***** DATA SHOWN
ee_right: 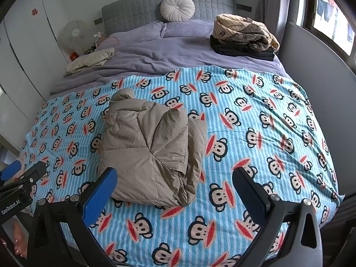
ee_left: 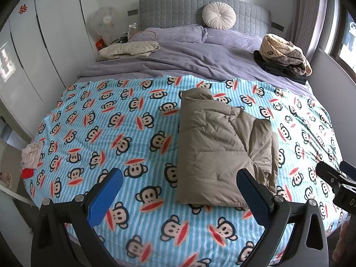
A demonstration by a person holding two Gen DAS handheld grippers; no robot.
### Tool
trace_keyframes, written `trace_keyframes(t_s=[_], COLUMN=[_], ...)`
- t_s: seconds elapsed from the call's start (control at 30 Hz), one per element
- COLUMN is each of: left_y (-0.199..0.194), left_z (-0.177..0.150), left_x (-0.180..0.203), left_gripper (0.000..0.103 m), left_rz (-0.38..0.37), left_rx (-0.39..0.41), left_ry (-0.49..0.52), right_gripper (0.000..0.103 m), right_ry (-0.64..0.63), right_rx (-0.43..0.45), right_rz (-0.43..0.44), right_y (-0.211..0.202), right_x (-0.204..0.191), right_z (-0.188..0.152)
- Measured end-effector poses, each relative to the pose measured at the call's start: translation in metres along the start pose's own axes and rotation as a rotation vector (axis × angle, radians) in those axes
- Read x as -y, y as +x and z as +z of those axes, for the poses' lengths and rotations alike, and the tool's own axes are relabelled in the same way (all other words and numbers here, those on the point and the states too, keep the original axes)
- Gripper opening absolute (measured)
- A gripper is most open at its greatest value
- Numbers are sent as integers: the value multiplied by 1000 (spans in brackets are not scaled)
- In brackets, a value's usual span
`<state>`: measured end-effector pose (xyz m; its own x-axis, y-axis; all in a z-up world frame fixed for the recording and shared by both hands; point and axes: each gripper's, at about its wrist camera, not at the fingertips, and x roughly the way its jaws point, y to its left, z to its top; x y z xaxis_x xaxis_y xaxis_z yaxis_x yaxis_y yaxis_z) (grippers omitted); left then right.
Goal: Fold large clothes
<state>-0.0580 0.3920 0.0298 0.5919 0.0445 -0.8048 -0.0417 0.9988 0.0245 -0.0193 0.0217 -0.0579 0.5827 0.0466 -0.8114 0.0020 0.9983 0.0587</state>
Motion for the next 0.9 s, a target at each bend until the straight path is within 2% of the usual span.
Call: trace_keyframes(t_s=[0.9], left_y=[3], left_z=[2], left_x=[-6], left_gripper=[102], left_rz=[-7], left_rx=[8], left_ry=[3], right_gripper=[103], right_ry=[1], right_rx=[-4], right_rz=[3], right_y=[-1], right_x=[0], right_z=[0])
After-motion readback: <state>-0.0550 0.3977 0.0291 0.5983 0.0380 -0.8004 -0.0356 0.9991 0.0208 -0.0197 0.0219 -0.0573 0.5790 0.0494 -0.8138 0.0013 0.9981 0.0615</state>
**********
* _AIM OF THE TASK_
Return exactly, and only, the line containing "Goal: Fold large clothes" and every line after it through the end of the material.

* _EXERCISE ANSWER_
Goal: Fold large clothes
<state>-0.0580 0.3920 0.0298 0.5919 0.0445 -0.8048 -0.0417 0.9988 0.0245 -0.0193 0.0217 -0.0579 0.5827 0.0466 -0.8114 0.0020 0.9983 0.0587</state>
Motion for the next 0.9 s, a target at each bend until the straight path is within 2% of the usual span.
Call: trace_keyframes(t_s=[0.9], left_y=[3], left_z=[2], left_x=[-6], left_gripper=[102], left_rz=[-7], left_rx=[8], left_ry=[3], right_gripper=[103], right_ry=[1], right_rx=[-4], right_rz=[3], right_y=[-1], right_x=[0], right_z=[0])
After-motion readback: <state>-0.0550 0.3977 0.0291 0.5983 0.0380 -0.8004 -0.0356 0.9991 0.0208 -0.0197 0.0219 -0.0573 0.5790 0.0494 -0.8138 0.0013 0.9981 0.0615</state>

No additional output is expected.